Burnley Didn’t Play, Burnley Had a Day

Burnley was idle yesterday, but with Leeds losing and Everton drawing, the Clarets are in a slightly better position when it comes to avoiding relegation. Sunday is a big morning. Six and a half straight hours of nailbiting footie over in England. I’m probably going to have a little heartburn but that might just be because of coffee and heat and fatigue because it’s going to be kind of a weird weekend schedule-wise.

In other soccer news, I knew Leeds’s coach was American but I didn’t know his name so, assuming he was between 40 and 60 and knowing he was white, I called him Paul all day, which I think is a better name for him than Jesse Marsch. Jesse Marsch, you are Paul now.

NITransfer

Hassan Diarra, most famous for being the guy Fran Fraschilla kept using to bring up New York pizza during Texas A&M’s 2022 NIT run, has committed to UConn. I wonder if Fraschilla has heard yet. If he hasn’t, can whoever tells him please record him turning, widening his eyes, and saying, “He’s gonna be closer to that New York pizza!”?

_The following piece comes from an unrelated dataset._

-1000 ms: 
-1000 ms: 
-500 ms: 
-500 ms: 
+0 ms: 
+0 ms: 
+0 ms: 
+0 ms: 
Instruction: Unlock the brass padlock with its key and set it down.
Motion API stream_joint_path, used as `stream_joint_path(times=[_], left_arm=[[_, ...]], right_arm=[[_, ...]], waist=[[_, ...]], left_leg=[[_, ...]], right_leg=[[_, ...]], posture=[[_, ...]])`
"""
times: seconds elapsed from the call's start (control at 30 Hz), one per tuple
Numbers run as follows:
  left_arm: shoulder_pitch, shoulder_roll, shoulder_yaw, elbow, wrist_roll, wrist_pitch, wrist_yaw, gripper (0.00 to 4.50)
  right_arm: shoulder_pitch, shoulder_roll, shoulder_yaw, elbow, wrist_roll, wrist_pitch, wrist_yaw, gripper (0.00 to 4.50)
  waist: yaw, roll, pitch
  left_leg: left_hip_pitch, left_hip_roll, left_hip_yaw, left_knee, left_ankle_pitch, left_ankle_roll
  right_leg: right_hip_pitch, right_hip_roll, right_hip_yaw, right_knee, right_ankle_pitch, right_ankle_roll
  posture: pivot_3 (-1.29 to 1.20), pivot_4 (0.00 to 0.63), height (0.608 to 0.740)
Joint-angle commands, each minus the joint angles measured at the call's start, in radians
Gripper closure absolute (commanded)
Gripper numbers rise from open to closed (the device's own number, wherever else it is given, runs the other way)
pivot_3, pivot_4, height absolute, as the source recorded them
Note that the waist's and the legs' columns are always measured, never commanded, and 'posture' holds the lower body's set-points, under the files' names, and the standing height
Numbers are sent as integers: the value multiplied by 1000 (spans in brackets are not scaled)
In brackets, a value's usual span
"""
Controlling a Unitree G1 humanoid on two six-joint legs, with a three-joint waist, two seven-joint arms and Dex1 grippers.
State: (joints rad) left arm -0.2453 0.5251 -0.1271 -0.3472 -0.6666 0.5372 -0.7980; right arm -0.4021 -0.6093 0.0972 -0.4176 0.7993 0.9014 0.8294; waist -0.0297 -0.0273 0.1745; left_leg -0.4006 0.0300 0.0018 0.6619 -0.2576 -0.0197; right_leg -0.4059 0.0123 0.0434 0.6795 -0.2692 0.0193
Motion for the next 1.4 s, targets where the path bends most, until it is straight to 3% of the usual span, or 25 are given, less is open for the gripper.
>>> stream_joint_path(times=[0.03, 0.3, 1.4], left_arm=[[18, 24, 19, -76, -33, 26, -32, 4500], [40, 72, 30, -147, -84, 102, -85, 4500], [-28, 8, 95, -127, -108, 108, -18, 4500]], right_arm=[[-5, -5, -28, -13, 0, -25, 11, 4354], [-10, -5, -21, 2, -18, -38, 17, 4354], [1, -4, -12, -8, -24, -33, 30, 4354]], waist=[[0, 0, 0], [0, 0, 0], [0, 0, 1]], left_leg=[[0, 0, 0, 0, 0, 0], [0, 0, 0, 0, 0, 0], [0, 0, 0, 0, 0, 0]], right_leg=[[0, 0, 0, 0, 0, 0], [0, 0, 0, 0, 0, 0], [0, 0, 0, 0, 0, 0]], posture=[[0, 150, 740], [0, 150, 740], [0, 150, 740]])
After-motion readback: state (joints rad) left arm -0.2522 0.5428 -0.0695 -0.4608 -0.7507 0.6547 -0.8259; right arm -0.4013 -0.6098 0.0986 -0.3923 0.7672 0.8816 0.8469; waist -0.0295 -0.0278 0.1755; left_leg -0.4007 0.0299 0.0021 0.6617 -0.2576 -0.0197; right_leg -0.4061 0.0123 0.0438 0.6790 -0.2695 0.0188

You Know Who Else Does Basketball Stuff in Milwaukee?

I just think it’s interesting that Shaka Smart moved to Milwaukee, the Bucks immediately won a title, and now they might be on their way to another (thanks to NIT legend Bobby Portis, of course). I just think it’s interesting.

***

Viewing schedule tonight:

7:30 PM EDT: Leafs @ Lightning (TBS, second screen)

I’ve been promised a Toronto Maple Leafs heartbreaking collapse, and a Toronto Maple Leafs heartbreaking collapse I expect to receive.

8:10 PM EDT: Yankees @ White Sox (MLB TV)

*smiling at an inexplicably panicking Aaron Boone*

9:30 PM EDT: Suns @ Mavericks (ESPN, second screen)

I want to see Marquese Chriss do it again.